Your goal:
What's needed is an exact retyping of the lines from the start of the listing up to and including the line with "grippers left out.", minus any pictures.

Dataset extract:
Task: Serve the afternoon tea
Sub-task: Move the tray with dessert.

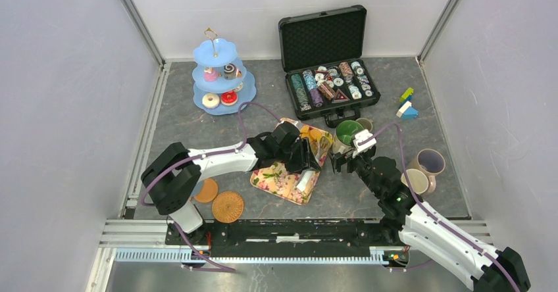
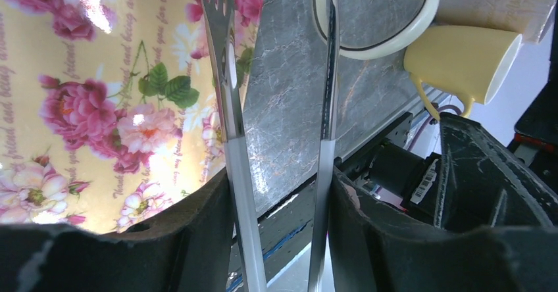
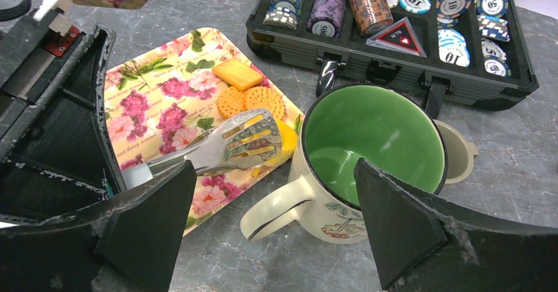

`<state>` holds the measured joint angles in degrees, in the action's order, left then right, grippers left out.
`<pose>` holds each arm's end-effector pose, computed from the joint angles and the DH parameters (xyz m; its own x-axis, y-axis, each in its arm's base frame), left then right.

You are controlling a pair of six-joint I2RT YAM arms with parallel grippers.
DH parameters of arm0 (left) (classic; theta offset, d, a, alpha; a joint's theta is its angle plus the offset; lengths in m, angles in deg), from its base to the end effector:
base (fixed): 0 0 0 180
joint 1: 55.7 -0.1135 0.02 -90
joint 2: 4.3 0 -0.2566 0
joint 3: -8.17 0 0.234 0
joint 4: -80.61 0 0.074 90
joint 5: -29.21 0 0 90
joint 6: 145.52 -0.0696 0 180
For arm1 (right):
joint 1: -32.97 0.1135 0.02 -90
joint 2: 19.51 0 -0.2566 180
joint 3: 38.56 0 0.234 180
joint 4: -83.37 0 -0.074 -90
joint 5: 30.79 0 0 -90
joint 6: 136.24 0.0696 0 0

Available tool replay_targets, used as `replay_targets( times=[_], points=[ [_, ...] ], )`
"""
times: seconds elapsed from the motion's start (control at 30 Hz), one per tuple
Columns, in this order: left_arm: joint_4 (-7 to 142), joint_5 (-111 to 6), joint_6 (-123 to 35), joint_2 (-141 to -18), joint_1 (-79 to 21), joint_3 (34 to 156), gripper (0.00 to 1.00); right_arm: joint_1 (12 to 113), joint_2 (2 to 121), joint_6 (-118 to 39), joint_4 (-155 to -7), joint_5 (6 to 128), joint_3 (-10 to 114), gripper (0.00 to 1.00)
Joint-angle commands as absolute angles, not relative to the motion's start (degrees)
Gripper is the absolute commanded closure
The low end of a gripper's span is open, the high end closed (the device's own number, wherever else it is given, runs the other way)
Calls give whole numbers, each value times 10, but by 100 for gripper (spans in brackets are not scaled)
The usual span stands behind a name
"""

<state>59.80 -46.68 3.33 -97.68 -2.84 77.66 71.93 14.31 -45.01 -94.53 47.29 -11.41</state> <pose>0.1976 -0.2890 0.1754 -0.9709 -0.0929 -0.2209 0.0906 0.7113 -0.6970 0.1488 0.1018 0.2075 -0.1283 -0.0768 -0.9888 -0.4538 0.8910 -0.0103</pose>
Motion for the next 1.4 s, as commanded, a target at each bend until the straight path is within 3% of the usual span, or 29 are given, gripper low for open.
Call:
replay_targets(
  times=[0.0,0.3,1.03,1.37],
  points=[
    [609,-454,8,-985,-27,803,45,722,142,-447,-959,470,-102,2],
    [605,-461,8,-994,-27,812,40,722,141,-447,-958,469,-103,2],
    [431,-562,-99,-896,-29,810,73,722,142,-446,-960,472,-103,2],
    [202,-673,-221,-844,-27,866,74,722,144,-446,-961,476,-103,2]
  ],
)
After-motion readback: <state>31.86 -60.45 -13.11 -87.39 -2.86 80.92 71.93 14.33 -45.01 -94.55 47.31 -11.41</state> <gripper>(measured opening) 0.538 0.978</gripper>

Response:
Task: Serve the afternoon tea
Sub-task: Move the tray with dessert.


`<state>` holds the measured joint angles in degrees, in the action's order, left then right, grippers left out.

This output requires nothing further.